Il travaglio del parto rappresenta un banco di prova significativo. Dolore, stress e ansia si intrecciano, alimentando un circolo vizioso che spesso intensifica la sofferenza. La realtà immersiva interviene proprio su questo meccanismo, offrendo una distrazione efficace e riducendo il peso psicologico della situazione. Un importante studio randomizzato condotto nel 2020 ha dimostrato una riduzione del dolore percepito fino al 52%, un risultato che ha acceso l’interesse della comunità scientifica internazionale.

Non è un caso che la Food and Drug Administration statunitense abbia già approvato l’uso della realtà virtuale per il trattamento del dolore cronico lombare. In Europa, diversi centri hanno iniziato a sperimentare la tecnologia in ambito pediatrico, oncologico e fisiatrico, con risultati incoraggianti. Il Martini, con questa iniziativa, si colloca dunque in una rete di esperienze che stanno ridisegnando il confine tra tecnologia e medicina.

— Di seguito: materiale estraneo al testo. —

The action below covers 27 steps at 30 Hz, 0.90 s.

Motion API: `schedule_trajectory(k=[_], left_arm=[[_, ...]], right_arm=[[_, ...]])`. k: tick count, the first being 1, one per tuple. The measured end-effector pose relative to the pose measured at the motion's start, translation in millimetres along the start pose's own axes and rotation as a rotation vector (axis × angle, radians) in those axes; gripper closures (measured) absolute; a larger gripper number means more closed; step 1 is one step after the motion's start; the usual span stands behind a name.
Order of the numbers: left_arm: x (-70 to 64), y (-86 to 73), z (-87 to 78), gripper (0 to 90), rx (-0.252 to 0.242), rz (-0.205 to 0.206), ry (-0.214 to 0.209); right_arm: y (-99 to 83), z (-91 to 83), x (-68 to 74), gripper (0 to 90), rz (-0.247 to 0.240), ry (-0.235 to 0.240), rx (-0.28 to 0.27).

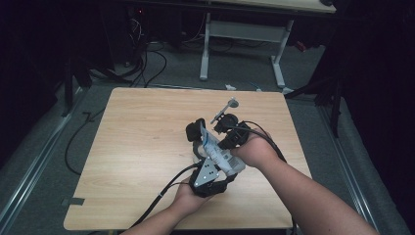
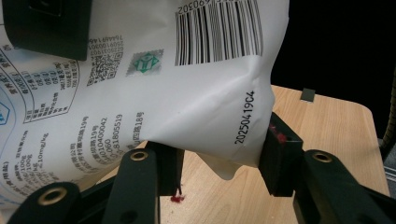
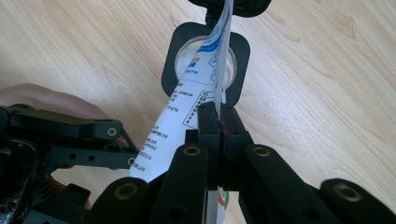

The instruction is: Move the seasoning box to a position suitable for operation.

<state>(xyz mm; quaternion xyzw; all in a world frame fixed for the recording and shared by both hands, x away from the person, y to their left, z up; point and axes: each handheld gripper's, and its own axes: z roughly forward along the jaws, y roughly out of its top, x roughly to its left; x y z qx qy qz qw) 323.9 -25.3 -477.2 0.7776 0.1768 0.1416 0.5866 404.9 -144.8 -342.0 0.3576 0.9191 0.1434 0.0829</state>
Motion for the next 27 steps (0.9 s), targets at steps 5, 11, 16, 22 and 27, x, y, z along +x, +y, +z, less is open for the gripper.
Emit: schedule_trajectory(k=[5, 11, 16, 22, 27], left_arm=[[0.3, 0.0, 0.0, 56.6, -0.002, 0.0, 0.002], [0.1, 0.2, -0.1, 56.6, -0.005, -0.001, 0.001], [0.3, 0.4, -0.2, 56.7, -0.006, -0.001, 0.001], [0.7, 0.8, -0.6, 56.8, -0.007, -0.002, 0.001], [0.7, 0.9, -0.8, 56.9, -0.009, -0.001, 0.001]], right_arm=[[0.8, 0.7, 0.7, 89.8, 0.006, -0.001, 0.0], [1.0, 0.4, 1.0, 89.8, 0.009, 0.001, 0.001], [1.3, 0.7, 1.0, 89.8, -0.001, -0.002, -0.002], [2.0, 0.7, 1.3, 89.8, 0.001, -0.002, -0.003], [2.0, 0.7, 1.3, 89.8, 0.001, -0.003, -0.004]])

Il dispositivo non trova applicazione solo in sala parto. Può essere utilizzato anche in occasione di interventi in anestesia spinale, dove la paziente è cosciente e può avvertire ansia o disagio, o nel post-operatorio, per gestire il dolore durante la fase di recupero. La versatilità del sistema, unita alla sua facilità di utilizzo, lo rende un alleato prezioso in diversi contesti clinici.

L’impatto psicologico non è secondario. Molte pazienti, soprattutto al primo parto o di fronte a procedure invasive, affrontano l’esperienza con livelli elevati di ansia. Ridurre questo carico emotivo non significa solo migliorare la percezione soggettiva, ma anche favorire un decorso più regolare e una migliore risposta fisiologica. La medicina, in questo caso, abbraccia un approccio olistico, che considera non soltanto il sintomo ma l’intera esperienza della persona.

L’aspetto più interessante è la capacità della realtà virtuale di inserirsi in un panorama di cure complementari già consolidate. Acqua, luci, aromi e musica hanno da tempo un ruolo riconosciuto nell’alleviare la sofferenza in travaglio. L’Oculus aggiunge un livello in più: quello dell’immersione totale in un ambiente alternativo, che allontana la mente dal contesto ospedaliero. L’effetto è quello di un viaggio in una dimensione parallela, dove il dolore perde parte della sua intensità.

Certo, non si tratta di sostituire le terapie farmacologiche quando necessarie, ma di affiancarle. La prospettiva è quella di un modello di cura sempre più personalizzato, che integra strumenti tradizionali e nuove tecnologie per offrire il massimo beneficio.

L’esperienza torinese si inserisce in una tendenza più ampia che vede la realtà virtuale affermarsi come supporto in diversi campi della sanità. Dalla fisioterapia alla riabilitazione neurologica, fino alle cure palliative, la possibilità di modulare la percezione sensoriale si sta rivelando una risorsa potente. Se il Martini rappresenta oggi un esempio pionieristico in ginecologia e ostetricia, è probabile che nei prossimi anni il modello venga replicato in altri ospedali italiani.

Torino, ancora una volta, si dimostra terreno fertile per l’innovazione sanitaria. Dopo le Molinette, anche il Martini entra in questa nuova frontiera, con un progetto che combina ricerca scientifica, tecnologia e attenzione al benessere della persona. Un passo che conferma come la medicina del futuro non sarà solo più tecnologica, ma anche più attenta all’esperienza soggettiva dei pazienti.